[Saved data entries]

# # #

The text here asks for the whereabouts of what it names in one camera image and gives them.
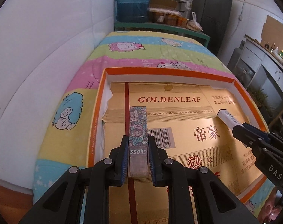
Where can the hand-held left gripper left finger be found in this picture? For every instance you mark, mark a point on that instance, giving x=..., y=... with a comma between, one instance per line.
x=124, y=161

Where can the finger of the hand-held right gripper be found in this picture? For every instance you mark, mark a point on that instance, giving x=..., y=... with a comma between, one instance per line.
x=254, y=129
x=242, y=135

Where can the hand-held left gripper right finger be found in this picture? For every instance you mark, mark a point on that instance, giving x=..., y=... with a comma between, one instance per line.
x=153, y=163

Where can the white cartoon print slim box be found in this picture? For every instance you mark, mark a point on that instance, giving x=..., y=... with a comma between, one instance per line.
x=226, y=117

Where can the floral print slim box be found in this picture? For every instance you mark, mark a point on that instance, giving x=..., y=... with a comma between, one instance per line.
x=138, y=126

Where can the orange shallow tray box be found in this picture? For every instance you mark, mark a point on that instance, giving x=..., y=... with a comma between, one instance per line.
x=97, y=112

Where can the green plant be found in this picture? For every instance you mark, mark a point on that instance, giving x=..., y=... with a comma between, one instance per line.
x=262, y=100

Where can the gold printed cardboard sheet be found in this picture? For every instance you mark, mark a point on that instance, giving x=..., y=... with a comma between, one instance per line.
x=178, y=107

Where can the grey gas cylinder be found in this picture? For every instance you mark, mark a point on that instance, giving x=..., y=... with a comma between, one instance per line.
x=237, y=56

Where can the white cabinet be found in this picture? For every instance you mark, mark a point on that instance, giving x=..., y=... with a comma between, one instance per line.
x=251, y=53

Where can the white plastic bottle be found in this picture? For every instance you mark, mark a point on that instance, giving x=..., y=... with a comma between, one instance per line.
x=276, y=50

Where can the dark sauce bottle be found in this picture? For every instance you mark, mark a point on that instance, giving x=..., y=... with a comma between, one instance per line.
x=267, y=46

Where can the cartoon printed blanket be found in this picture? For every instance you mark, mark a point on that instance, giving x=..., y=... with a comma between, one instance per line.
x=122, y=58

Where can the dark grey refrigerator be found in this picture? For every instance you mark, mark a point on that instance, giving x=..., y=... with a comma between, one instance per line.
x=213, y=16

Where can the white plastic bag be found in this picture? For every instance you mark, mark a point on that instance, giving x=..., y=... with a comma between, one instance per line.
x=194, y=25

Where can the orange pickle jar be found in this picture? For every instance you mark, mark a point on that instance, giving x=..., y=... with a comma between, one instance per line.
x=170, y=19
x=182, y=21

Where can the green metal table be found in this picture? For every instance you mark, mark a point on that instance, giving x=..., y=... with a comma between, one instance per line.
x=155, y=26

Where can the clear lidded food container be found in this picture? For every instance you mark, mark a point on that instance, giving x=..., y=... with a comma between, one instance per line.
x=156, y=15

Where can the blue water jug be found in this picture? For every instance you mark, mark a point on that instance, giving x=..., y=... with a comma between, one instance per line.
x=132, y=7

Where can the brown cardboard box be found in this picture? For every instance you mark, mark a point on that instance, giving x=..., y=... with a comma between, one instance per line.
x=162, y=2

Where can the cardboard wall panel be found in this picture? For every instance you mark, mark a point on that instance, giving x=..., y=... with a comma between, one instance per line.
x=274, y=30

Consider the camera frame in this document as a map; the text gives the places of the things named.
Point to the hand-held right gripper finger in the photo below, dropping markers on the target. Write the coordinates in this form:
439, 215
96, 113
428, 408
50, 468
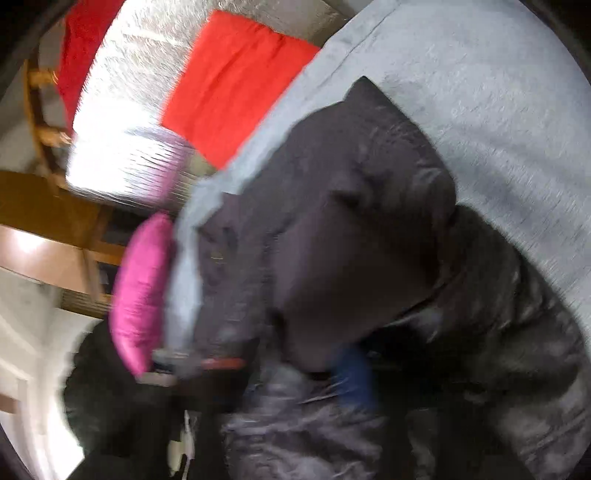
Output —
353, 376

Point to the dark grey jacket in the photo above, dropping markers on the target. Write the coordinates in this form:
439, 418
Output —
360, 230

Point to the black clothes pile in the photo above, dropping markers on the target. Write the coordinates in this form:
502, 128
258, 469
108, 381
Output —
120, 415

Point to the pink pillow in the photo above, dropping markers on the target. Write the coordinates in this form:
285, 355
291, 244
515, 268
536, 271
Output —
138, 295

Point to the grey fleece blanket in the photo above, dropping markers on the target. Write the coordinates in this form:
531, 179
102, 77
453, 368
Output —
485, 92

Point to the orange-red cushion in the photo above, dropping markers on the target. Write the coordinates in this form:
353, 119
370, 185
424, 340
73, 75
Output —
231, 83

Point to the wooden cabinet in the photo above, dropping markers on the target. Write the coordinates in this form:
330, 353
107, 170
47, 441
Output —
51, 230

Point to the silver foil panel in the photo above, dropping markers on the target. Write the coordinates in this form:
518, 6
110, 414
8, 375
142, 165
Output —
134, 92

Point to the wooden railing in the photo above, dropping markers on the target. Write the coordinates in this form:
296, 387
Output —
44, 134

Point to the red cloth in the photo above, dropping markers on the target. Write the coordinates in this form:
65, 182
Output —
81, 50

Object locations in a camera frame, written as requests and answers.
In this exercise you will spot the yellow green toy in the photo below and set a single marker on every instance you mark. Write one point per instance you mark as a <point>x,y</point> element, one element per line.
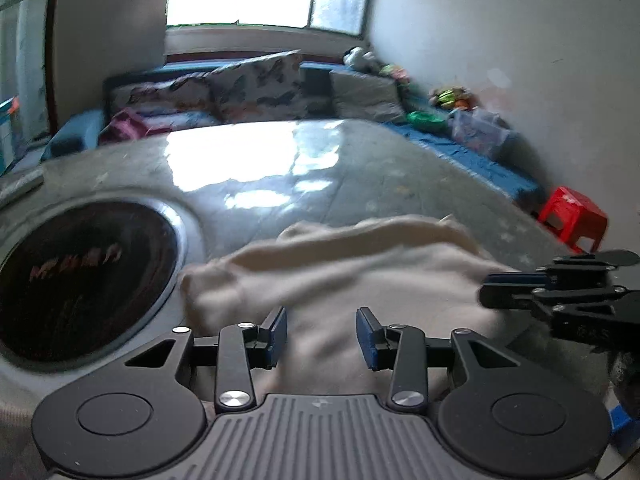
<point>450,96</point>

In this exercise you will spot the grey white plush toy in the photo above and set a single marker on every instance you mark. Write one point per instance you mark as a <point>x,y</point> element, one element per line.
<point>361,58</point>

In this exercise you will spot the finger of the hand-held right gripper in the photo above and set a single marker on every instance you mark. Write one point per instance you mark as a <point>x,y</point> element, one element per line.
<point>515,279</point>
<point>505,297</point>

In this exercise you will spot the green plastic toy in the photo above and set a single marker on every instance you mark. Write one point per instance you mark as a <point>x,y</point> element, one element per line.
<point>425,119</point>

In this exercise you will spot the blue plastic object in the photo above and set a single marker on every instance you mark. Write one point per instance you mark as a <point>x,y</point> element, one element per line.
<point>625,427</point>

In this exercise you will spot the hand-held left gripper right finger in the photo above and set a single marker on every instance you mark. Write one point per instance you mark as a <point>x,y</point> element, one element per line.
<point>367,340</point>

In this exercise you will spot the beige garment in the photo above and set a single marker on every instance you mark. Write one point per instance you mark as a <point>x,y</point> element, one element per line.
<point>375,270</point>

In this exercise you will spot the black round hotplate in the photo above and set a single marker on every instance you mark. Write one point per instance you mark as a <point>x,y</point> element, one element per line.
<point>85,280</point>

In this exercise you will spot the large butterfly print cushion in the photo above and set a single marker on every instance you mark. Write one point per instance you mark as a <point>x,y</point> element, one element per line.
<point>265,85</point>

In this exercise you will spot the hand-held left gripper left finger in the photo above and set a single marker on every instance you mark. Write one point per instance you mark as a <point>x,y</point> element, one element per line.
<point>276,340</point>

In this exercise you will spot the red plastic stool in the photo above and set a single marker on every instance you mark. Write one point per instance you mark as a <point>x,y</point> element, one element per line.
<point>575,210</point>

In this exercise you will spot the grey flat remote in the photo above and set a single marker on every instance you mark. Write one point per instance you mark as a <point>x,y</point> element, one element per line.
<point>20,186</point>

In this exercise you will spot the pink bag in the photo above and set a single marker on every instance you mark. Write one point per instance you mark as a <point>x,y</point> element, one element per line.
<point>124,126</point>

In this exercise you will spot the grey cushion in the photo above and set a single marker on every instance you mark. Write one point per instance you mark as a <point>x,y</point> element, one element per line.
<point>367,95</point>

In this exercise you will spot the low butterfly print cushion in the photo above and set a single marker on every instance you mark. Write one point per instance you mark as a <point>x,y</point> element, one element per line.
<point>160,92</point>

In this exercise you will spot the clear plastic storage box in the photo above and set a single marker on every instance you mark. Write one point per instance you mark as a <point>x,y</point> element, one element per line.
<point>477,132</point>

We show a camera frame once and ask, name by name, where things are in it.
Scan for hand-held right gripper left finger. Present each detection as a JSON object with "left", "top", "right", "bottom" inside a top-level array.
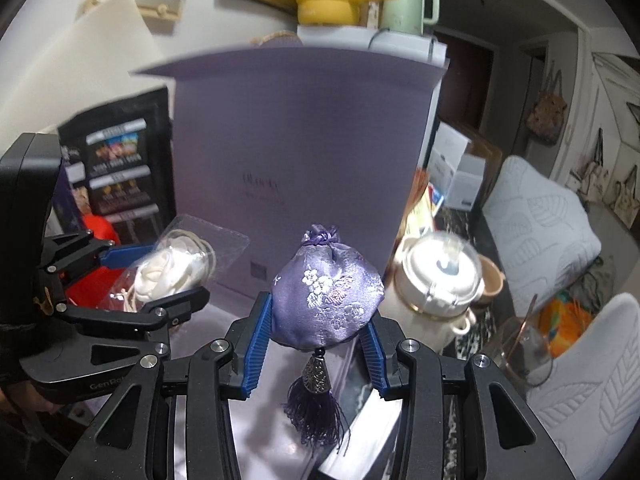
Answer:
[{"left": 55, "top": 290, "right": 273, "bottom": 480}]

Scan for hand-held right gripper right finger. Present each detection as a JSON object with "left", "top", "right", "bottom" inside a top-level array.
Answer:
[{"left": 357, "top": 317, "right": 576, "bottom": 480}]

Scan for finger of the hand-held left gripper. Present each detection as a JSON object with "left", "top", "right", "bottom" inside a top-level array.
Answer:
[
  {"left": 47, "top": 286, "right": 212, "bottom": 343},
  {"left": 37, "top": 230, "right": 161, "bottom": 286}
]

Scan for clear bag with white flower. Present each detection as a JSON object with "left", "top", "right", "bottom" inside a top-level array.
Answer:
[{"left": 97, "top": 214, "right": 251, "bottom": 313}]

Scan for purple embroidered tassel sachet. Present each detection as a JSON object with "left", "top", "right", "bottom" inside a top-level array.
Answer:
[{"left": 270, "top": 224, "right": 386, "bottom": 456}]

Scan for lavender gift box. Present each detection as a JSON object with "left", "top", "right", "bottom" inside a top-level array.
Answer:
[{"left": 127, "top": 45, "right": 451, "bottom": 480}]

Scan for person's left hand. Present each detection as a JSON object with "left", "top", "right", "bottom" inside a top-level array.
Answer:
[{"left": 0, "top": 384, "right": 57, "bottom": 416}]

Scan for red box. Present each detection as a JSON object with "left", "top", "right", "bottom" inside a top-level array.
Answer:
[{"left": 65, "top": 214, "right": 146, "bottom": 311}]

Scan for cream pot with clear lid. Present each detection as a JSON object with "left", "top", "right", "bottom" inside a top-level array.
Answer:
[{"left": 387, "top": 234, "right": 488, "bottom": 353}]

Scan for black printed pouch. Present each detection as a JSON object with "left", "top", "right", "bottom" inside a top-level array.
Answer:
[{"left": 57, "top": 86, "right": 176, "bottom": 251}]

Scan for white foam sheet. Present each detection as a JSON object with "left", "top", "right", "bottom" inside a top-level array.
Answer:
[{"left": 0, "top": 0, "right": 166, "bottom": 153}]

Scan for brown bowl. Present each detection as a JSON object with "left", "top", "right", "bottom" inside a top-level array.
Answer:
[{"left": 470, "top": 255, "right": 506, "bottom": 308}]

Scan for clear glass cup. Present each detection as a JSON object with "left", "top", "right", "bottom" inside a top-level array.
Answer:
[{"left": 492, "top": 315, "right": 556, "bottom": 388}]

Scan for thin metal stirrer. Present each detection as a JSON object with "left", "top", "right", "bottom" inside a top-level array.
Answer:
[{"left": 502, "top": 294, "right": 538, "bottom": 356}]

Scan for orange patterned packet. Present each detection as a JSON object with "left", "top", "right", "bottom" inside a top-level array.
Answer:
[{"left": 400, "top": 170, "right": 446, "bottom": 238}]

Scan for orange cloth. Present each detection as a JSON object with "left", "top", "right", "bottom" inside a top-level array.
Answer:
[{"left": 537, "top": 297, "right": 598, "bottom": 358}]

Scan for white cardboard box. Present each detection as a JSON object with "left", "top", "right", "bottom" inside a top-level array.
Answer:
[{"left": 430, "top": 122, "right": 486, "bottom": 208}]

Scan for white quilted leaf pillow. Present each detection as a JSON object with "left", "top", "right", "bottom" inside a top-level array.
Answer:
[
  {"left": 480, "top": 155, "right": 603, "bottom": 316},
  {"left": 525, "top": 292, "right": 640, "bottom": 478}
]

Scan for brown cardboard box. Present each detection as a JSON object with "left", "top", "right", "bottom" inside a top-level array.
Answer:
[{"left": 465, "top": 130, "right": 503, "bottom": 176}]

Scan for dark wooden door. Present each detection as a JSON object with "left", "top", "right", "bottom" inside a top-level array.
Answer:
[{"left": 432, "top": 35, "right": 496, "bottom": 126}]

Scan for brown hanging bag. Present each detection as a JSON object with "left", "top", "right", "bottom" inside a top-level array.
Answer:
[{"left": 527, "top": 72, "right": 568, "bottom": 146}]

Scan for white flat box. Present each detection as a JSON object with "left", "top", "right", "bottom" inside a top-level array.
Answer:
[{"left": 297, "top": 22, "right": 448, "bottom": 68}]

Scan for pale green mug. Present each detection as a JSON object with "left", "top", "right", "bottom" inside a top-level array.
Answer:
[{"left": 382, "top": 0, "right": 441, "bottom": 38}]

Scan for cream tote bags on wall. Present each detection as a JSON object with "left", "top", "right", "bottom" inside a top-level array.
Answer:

# # #

■ **WHAT IS REQUIRED**
Every line above holding the string "things" should be listed.

■ **WRITTEN SOLUTION**
Consider the camera frame in this document as a map; the text gives the places of the things named.
We show a camera frame once and ask, name by name, where things are in it.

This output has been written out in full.